JPH04265462A - Intake piping structure - Google Patents

Abstract

PURPOSE:To prevent deposit adhesion to a throttle valve and facilitate maintenance of intake piping in an intake piping structure for returning a part of exhaust gas to an air intake system. CONSTITUTION:The inside peripheral part 7a of a gasket 5 inserted between a throttle body 1 and a surge tank 2 is formed so as to protrude inward from both inner walls 1a, 2a, so that it can catch and pile up deposit.

Description

[Detailed description of the invention]

0001

[Industrial Application Field] The present invention relates to exhaust gas recirculation (hereinafter referred to as
Some devices, such as EGR (hereinafter referred to as "EGR") and crankcase ventilation (hereinafter referred to as "PCV") devices, return part of the exhaust gas and blow-by gas, that is, engine exhaust gas, to the intake system.
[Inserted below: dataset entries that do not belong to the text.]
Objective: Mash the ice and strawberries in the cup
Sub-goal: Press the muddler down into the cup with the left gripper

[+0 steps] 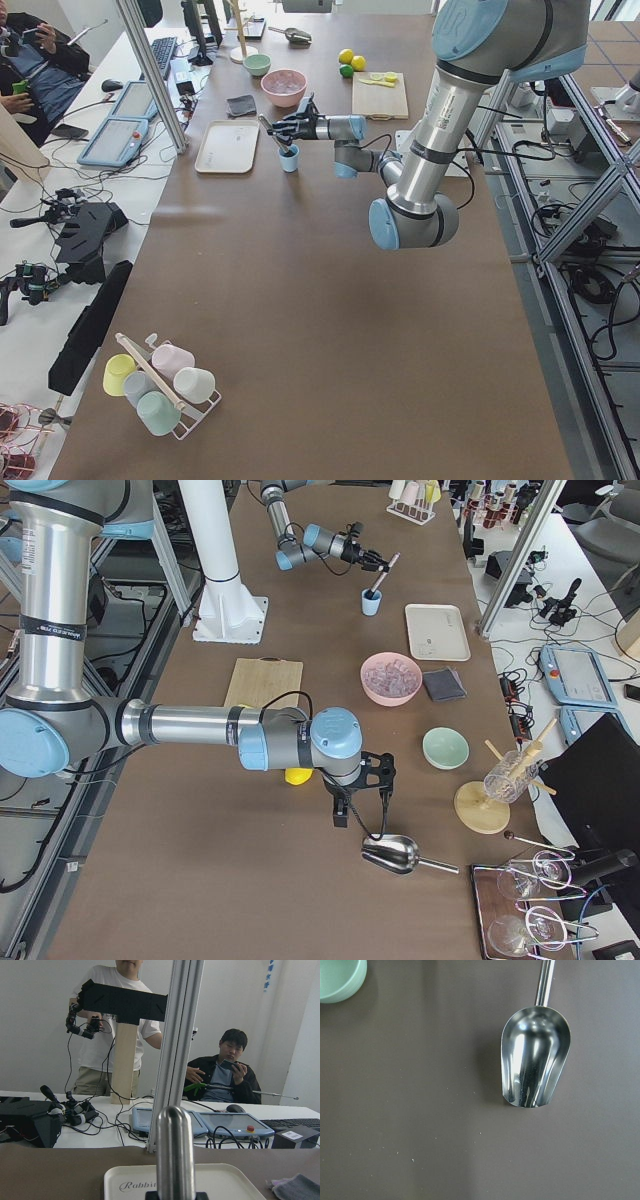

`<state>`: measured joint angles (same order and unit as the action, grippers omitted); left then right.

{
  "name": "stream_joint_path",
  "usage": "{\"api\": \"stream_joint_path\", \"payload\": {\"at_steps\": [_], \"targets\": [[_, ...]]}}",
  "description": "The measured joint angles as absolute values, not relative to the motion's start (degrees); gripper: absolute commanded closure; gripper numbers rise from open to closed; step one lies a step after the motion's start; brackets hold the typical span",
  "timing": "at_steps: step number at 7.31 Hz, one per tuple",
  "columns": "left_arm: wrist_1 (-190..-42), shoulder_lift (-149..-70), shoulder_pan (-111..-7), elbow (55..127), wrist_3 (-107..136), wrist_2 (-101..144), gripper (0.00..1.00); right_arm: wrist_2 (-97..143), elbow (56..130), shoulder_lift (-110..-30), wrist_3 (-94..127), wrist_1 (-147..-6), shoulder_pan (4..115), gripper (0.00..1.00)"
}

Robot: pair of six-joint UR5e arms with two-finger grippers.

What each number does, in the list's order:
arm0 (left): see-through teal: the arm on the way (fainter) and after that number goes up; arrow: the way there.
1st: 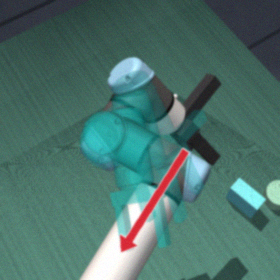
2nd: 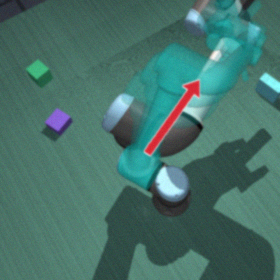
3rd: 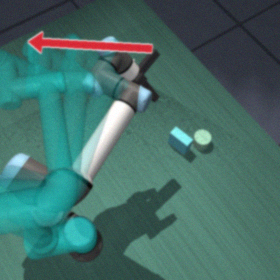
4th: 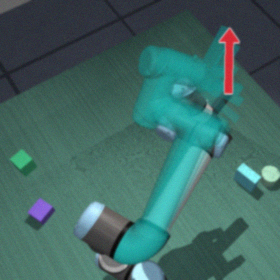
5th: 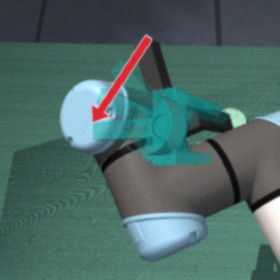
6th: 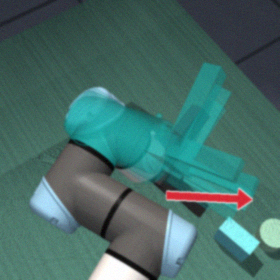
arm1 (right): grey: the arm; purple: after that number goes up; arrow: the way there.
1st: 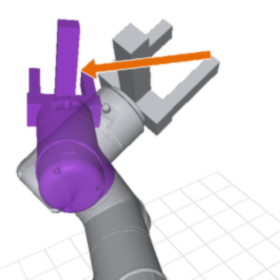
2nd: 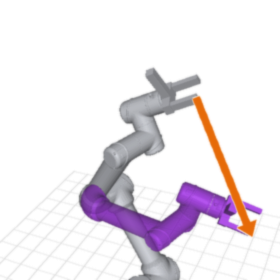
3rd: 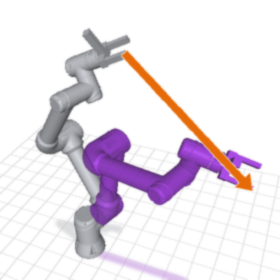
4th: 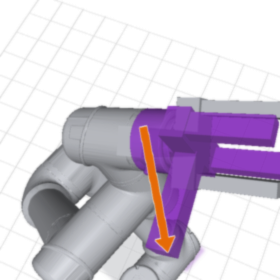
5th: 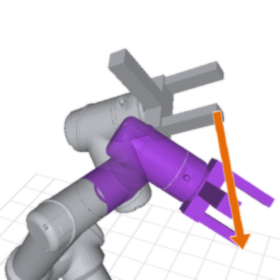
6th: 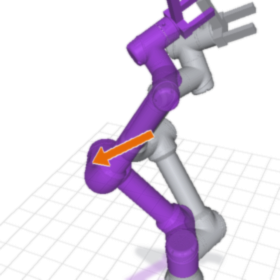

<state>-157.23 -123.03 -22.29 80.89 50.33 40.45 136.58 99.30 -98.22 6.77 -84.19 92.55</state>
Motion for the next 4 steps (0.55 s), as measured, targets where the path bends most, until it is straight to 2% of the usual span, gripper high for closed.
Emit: {"api": "stream_joint_path", "payload": {"at_steps": [2, 4], "targets": [[-159.62, -123.04, -22.27, 79.5, 50.25, 40.8, 0.86, 136.49, 99.13, -98.19, 6.77, -84.12, 92.55, 0.0], [-159.75, -123.06, -23.32, 83.88, 48.5, 42.67, 0.86, 136.51, 99.08, -98.3, 6.77, -84.11, 92.55, 0.0]]}}
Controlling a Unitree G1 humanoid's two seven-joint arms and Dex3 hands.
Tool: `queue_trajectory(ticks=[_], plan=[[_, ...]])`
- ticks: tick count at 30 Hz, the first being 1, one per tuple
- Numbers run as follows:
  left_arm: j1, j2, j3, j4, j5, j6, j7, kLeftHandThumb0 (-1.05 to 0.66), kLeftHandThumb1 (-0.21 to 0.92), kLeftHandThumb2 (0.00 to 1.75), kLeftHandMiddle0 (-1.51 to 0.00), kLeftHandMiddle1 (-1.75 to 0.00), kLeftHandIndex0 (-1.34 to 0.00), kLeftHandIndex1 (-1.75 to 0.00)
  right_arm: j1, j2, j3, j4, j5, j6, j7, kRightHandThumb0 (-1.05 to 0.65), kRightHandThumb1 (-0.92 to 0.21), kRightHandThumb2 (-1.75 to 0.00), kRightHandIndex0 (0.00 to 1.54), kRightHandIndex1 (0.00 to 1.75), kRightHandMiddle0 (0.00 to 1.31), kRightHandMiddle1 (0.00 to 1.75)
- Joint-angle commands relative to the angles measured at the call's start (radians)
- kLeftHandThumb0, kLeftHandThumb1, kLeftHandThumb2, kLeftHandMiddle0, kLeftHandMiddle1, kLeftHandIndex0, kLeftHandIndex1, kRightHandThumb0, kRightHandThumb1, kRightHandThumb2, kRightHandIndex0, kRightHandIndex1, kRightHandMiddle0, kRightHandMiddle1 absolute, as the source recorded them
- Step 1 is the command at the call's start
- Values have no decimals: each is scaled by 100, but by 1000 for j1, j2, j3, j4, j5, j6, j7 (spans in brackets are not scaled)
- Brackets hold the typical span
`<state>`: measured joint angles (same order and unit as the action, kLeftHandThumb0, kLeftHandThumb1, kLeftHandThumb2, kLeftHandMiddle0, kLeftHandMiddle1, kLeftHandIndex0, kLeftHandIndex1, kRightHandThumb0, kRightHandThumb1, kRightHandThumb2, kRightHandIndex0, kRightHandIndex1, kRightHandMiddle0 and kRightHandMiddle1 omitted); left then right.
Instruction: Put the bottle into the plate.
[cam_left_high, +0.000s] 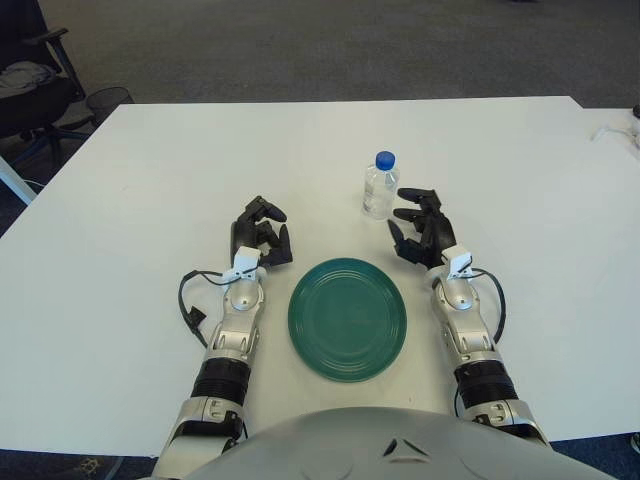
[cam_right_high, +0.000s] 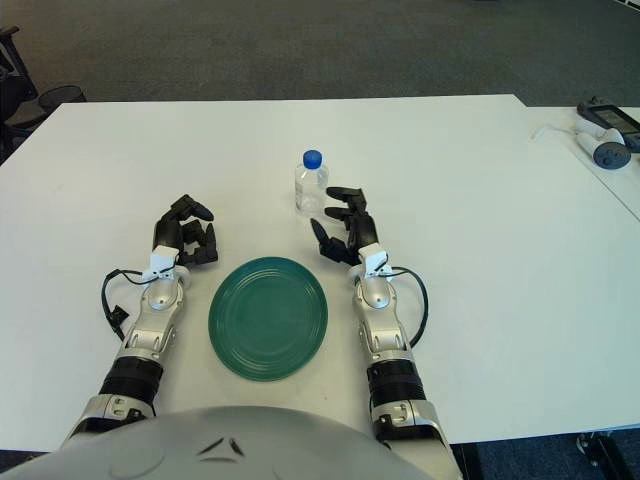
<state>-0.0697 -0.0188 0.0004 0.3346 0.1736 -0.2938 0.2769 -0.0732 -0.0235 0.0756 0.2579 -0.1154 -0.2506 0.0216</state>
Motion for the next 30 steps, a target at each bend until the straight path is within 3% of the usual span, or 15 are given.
queue_trajectory(ticks=[1,9,18,30], plan=[[22,3,-1,15,1,21,-9,-53,16,151,-128,-175,-74,-175,-7,-57,26,-7,-56,8,23,-99,-72,-24,0,7,0,5],[25,2,4,27,-25,-13,-27,-52,19,148,-124,-175,-71,-175,-22,-109,69,28,-151,-68,-4,-104,-81,-7,0,0,0,0],[22,-1,0,33,-6,-14,-12,-51,20,146,-126,-175,-70,-175,-43,-115,68,81,-143,-127,-12,-105,-81,-4,0,0,0,0],[28,-7,-2,24,16,3,12,-52,19,147,-127,-175,-71,-175,-65,-102,54,115,-113,-126,-13,-105,-77,-1,0,0,0,0]])
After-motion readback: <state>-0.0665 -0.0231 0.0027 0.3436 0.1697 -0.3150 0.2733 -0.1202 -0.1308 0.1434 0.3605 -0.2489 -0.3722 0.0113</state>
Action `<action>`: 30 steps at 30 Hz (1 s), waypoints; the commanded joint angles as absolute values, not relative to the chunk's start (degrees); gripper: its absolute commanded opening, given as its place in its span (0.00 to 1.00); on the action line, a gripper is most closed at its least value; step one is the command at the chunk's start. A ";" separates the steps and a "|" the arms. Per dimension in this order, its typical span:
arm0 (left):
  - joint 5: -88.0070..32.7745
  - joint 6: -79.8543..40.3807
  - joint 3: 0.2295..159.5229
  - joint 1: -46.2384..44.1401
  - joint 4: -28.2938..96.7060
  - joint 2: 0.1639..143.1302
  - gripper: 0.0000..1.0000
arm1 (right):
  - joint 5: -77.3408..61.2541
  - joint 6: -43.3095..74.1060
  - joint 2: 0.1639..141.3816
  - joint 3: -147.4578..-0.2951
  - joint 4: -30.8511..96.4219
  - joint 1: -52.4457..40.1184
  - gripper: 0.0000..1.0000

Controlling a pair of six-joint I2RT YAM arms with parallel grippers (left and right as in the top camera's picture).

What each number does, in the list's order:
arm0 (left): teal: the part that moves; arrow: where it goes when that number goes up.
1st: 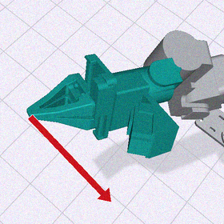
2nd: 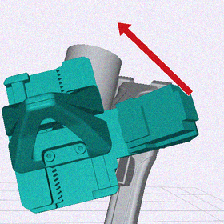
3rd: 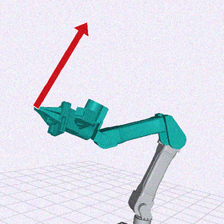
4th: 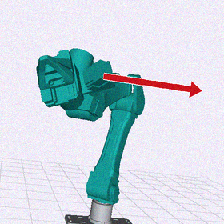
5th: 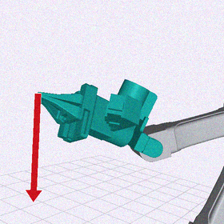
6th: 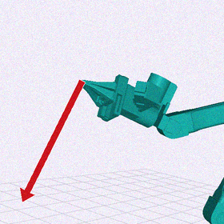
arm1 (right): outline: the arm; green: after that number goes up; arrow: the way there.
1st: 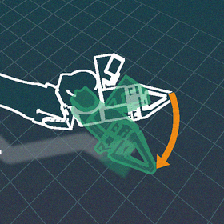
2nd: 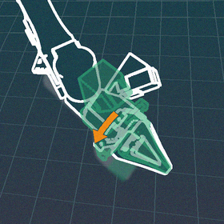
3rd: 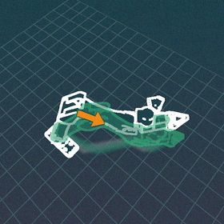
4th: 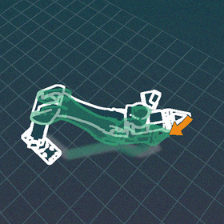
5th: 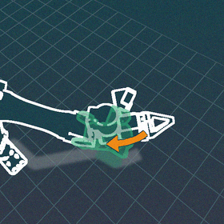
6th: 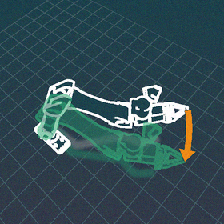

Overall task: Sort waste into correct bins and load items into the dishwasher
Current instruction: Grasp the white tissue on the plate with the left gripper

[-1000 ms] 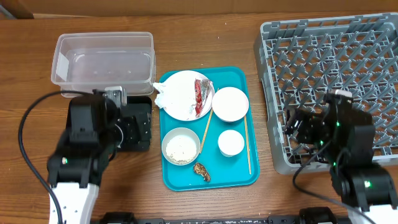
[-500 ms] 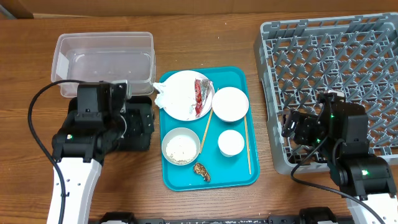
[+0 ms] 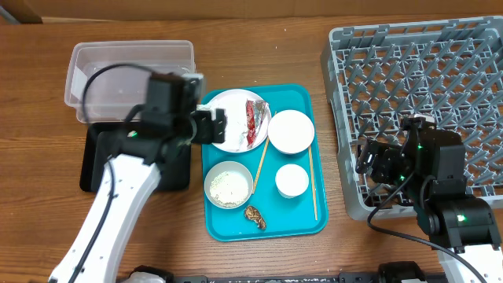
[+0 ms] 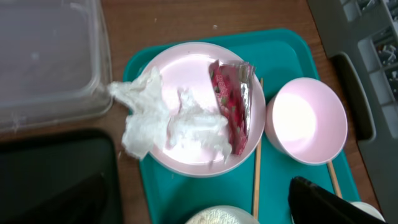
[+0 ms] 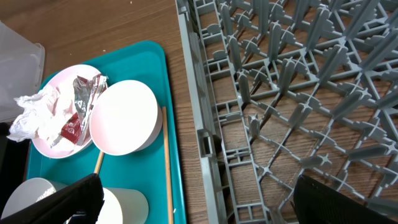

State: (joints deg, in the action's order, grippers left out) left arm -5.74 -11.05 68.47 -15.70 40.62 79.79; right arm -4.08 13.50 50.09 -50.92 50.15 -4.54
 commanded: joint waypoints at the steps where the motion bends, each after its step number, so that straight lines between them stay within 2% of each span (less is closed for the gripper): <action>1: 0.62 -11.53 71.16 -19.00 38.61 84.09 0.91 | -4.12 13.56 49.58 -52.62 49.89 -4.43 1.00; 9: 0.62 -10.90 71.16 -23.20 31.57 95.11 0.85 | -4.14 13.56 49.58 -52.62 50.09 -4.43 1.00; 23: 0.62 -7.49 71.16 -23.77 29.30 109.47 0.73 | -4.14 13.56 49.58 -52.62 50.35 -4.43 1.00; 25: 0.56 -7.49 71.16 -23.77 29.32 110.04 0.63 | -4.14 13.56 49.58 -52.62 50.39 -4.43 1.00; 27: 0.62 -7.46 71.16 -23.77 29.34 110.06 0.43 | -4.14 13.56 49.58 -52.62 50.52 -4.43 1.00; 30: 0.62 -7.46 71.16 -23.77 29.50 110.04 0.19 | -4.12 13.56 49.58 -52.62 50.78 -4.43 1.00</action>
State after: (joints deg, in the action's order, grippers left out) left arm -0.14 -8.38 70.13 -23.29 29.50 109.82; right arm -4.08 13.47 50.09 -50.92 50.70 -4.54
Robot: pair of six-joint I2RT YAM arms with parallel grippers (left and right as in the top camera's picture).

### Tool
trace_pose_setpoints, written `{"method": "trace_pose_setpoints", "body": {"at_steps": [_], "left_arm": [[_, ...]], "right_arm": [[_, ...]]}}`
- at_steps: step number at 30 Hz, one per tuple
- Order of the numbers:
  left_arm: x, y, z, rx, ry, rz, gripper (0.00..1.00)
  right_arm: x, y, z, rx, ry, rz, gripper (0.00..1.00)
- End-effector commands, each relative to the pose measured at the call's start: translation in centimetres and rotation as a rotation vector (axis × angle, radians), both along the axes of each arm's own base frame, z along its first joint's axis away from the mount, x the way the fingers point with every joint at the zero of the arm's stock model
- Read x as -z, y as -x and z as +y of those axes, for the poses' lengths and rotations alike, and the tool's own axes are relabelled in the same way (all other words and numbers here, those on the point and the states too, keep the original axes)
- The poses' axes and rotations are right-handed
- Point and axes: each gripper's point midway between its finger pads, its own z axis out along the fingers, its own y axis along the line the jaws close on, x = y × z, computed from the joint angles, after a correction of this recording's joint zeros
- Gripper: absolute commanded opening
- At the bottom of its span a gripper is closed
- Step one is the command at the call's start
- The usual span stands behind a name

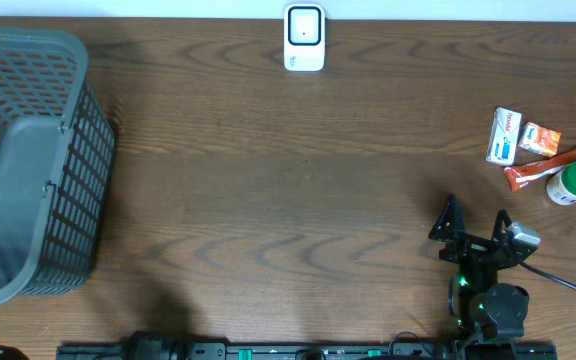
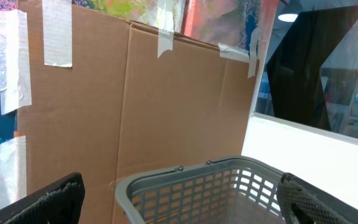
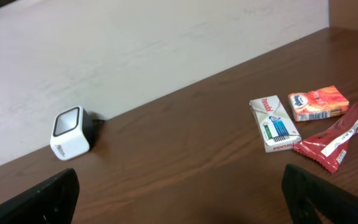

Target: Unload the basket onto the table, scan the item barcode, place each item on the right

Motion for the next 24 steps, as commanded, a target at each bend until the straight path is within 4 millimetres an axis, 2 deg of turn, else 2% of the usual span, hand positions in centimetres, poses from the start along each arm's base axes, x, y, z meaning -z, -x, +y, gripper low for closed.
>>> {"method": "trace_pose_setpoints", "body": {"at_steps": [1, 5, 8, 15, 17, 22, 24], "left_arm": [[0.0, 0.1, 0.0, -0.003, 0.003, -0.005, 0.98], [0.0, 0.1, 0.0, -0.003, 0.003, -0.004, 0.98], [0.1, 0.0, 0.0, -0.003, 0.002, 0.001, 0.98], [0.7, -0.2, 0.0, -0.003, -0.002, 0.04, 0.98], [0.7, -0.2, 0.0, -0.003, -0.002, 0.04, 0.98], [1.5, -0.5, -0.1, 0.004, 0.012, 0.064, 0.98], [2.7, -0.9, -0.1, 0.042, 0.12, 0.001, 0.98]], "right_arm": [[0.0, 0.1, -0.1, 0.007, 0.013, 0.0, 0.99], [0.0, 0.1, -0.1, 0.007, 0.013, 0.0, 0.99], [-0.2, 0.3, -1.4, 0.086, 0.042, -0.001, 0.99], [-0.2, 0.3, -1.4, 0.062, 0.464, 0.078, 0.99], [-0.2, 0.3, -1.4, 0.059, 0.516, 0.088, 0.99], [-0.2, 0.3, -1.4, 0.059, 0.516, 0.088, 0.99], [-0.2, 0.3, -1.4, 0.059, 0.516, 0.088, 0.99]]}}
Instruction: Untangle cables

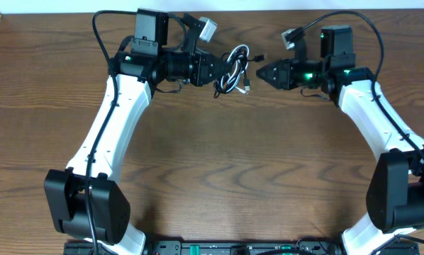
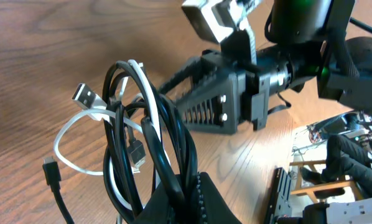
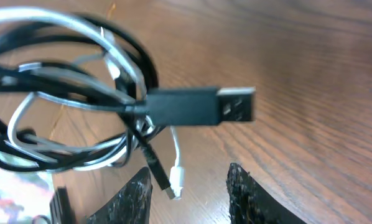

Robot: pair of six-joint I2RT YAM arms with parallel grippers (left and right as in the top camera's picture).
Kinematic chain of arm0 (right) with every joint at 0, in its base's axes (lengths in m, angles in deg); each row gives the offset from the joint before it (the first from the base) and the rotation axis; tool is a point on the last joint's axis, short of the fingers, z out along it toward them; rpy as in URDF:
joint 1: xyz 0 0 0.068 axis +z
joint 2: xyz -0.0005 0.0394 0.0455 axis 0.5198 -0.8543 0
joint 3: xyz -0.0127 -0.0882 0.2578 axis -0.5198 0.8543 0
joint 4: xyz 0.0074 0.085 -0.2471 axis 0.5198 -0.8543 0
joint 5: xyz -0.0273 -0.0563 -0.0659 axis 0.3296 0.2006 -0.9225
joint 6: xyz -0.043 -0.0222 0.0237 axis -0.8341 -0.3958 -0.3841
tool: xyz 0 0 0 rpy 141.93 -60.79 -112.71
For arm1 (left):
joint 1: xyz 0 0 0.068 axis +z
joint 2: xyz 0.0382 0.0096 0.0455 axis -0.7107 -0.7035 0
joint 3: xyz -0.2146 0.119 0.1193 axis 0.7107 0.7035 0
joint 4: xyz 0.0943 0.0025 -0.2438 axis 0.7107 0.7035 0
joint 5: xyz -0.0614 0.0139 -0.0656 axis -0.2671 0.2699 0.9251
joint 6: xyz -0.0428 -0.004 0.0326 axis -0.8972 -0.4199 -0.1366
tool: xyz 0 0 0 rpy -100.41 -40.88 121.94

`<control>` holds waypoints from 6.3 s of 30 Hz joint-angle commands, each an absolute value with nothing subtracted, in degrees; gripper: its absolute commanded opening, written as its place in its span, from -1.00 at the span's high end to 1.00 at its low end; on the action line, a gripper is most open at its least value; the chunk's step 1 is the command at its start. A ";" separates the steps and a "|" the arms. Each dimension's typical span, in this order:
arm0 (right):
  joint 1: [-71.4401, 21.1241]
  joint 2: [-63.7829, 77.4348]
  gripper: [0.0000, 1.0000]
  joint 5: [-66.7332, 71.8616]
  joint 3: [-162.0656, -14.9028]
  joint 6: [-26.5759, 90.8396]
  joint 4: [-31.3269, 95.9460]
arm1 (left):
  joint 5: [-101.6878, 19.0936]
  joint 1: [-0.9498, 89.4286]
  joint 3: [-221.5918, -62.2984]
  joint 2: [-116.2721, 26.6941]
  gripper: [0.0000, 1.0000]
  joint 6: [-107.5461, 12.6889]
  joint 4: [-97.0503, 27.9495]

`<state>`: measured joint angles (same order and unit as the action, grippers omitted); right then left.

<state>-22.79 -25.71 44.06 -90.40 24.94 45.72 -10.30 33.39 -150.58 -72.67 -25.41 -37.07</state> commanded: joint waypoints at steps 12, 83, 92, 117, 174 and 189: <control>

The present invention relates to an intake pipe structure for a device that attempts to reduce harmful substances (NO, unburned HC, etc.) contained in exhaust gas by mixed combustion with gas (NO, unburned HC, etc.).

0002

[Prior Art] When introducing the above-mentioned exhaust gas into the intake system, generally the exhaust gas and fresh air flowing through the throttle valve are mixed uniformly. It is installed on the downstream side and as close to the throttle valve as possible, so that the exhaust gas is well mixed by the turbulence of fresh air through the throttle valve, and is evenly distributed to each cylinder.

However, the intake pipe structure in which the exhaust gas inlet and the throttle valve are close to each other is strongly affected by intake backflow phenomena such as intake pulsation, and deposits adhere to the outer edge of the valve body of the throttle valve. There is a problem in that the outer edge of the valve body of the throttle valve is stuck to the inner wall of the intake pipe through deposits, resulting in poor valve operation.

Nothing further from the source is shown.